La gastronomía se ha convertido en una seña de identidad cultural de las comunidades, una seña etnográfica y antropológica que nos indica orígenes y modo de vida de aquéllos que nos precedieron. A través del estudio de la gastronomía nos encontramos con el medio natural, con las raíces sociales y con la historia. La búsqueda de recursos alimenticios ha sido una constante histórica, que ha tenido mucho que ver con movimientos migratorios, conflictos sociales y lucha por la supervivencia. El bien o el mal comer siempre fue un distintivo social y económico. Existió una cocina pastoril a base de los productos más cercanos al pueblo llano, fundamentada en la carne de cerdo, el pan y todo aquéllo susceptible de ser cocinado; sopas de toda índole y contenidos, gachas, poleás, pringás, tocino, migas, garbanzos y otros productos que ofrecía el medio natural como castañas, bellotas, cardillos, espárragos, criadillas, setas, lagartos, ranas o caza, tanto de pluma como de pelo, elementos que constituían la base de la alimentación de las clases populares. Frente a ello estaba la que podemos denominar cocina monacal, culta o de palacio, que utilizaba otros manjares de acceso restringido como el jamón, la perdiz, el cordero o el faisán. En base a ello se ha edificado la denominada cocina regional extremeña.

En los tiempos que corren, donde el comer para vivir se ha tornado en un itinerario atestado de sabores, aromas, texturas, aires, espumas o glaseados y donde los productos naturales cada vez son más difíciles de obtener, no debemos olvidar la evolución de la subsistencia en ciudades como Cáceres, donde las diferencias sociales se materializaban en muchos casos en el hambre de unos y el empacho de otros. Por ello el control sobre los productos alimenticios básicos siempre estuvo más o menos reglado. Desde la Edad Media, las diferentes ordenanzas municipales nos guían por estos caminos. En 1494, sabemos que una perdiz se vendía en el mercado de Cáceres por 17 maravedís, en cambio un conejo costaba 8 maravedís, lo mismo que un par de palomas. Esta regulación que afectaba a otros productos como la miel, el pan, la carne o la leche, será una constante durante siglos. La intención, pocas veces lograda, era que no faltasen alimentos básicos para que no se produjesen levantamientos, pestes o desordenes derivados de la hambruna.
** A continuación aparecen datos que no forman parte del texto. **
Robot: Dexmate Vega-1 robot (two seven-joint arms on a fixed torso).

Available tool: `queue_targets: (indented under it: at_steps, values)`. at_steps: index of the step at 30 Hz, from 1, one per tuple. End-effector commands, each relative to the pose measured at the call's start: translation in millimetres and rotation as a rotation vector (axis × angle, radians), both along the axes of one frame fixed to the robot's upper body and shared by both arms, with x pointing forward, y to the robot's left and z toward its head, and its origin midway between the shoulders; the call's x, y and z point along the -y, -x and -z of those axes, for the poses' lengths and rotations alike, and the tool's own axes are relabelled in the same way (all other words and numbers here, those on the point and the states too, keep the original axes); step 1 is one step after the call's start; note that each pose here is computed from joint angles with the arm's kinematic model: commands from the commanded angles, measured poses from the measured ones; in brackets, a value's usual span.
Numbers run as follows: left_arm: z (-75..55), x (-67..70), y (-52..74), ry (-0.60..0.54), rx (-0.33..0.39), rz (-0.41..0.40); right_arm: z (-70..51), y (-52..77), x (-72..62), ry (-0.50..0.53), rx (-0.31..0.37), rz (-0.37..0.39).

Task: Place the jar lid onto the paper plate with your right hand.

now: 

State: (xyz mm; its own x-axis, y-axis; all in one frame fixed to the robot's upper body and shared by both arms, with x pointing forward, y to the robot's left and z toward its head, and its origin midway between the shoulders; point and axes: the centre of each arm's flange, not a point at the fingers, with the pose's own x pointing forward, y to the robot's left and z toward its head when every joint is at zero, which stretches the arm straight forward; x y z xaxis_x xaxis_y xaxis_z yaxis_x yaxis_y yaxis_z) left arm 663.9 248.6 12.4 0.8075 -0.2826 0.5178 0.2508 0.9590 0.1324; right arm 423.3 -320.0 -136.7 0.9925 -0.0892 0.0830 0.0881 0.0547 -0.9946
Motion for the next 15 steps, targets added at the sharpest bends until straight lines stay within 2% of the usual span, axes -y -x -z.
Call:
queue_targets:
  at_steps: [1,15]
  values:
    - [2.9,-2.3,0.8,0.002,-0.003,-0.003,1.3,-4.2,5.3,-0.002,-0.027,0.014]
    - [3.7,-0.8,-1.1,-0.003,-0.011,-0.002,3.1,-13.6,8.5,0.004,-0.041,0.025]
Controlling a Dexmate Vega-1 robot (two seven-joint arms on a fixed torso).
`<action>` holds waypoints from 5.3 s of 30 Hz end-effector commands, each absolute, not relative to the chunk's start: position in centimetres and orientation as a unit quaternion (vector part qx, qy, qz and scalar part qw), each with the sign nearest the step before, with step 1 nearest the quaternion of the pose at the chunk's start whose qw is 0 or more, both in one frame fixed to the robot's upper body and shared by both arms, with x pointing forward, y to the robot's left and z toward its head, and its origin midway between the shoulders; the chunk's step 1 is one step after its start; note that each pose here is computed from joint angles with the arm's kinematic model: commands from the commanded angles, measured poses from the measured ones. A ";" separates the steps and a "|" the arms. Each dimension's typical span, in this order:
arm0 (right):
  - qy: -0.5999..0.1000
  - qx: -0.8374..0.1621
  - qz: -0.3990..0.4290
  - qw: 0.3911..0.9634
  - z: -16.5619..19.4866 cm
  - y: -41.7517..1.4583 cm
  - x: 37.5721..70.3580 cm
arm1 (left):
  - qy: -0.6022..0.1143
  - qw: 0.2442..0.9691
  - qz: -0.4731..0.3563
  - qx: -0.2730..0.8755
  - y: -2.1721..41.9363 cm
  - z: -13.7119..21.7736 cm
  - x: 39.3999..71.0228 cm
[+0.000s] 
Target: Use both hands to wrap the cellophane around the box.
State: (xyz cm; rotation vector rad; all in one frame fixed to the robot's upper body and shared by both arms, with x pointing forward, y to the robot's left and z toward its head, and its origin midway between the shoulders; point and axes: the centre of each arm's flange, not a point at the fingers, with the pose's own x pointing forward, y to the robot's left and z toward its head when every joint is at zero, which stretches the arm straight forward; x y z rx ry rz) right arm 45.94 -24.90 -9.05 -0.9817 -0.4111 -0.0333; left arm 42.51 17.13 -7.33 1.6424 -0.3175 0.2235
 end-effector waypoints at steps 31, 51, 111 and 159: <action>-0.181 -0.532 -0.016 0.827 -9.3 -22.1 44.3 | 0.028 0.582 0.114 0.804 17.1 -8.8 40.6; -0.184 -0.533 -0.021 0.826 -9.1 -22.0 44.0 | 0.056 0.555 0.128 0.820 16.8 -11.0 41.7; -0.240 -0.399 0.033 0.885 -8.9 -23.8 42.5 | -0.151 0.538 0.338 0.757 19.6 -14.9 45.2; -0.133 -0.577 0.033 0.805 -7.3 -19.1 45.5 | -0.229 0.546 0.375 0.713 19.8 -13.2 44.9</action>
Por medio de las fuentes documentales, podemos observar los cambios que se han ido produciendo, en el ámbito culinario, a través de los tiempos. Los diferentes abastos, así como los banquetes, agasajos y comilonas nos aportan una serie de datos sobre el tema en cuestión. El 26 de abril de 1917, se realiza un homenaje al abogado cacereño José Rosado Gil, con motivo de su nombramiento como Fiscal del Tribunal de Cuentas del Reino, donde asiste lo más selecto de la sociedad local. El menú para tan significativo acto estuvo compuesto por entremeses, huevos a la turca, pollos a la cazadora, merluza a la vinagreta, rosbif de ternera con ensalada, helados, postres, vino de rioja, champagne, café, coñac y puros habanos. Ese mismo año, con un importante aumento en el precio de los alimentos básicos, el padrón municipal de beneficencia tenía 1039 familias inscritas a las que, sólo en situaciones límite, se les asignaba un pan, carne de carnero, tocino, patatas, garbanzos y aceite. Era la diferencia entre vivir para comer y comer para vivir.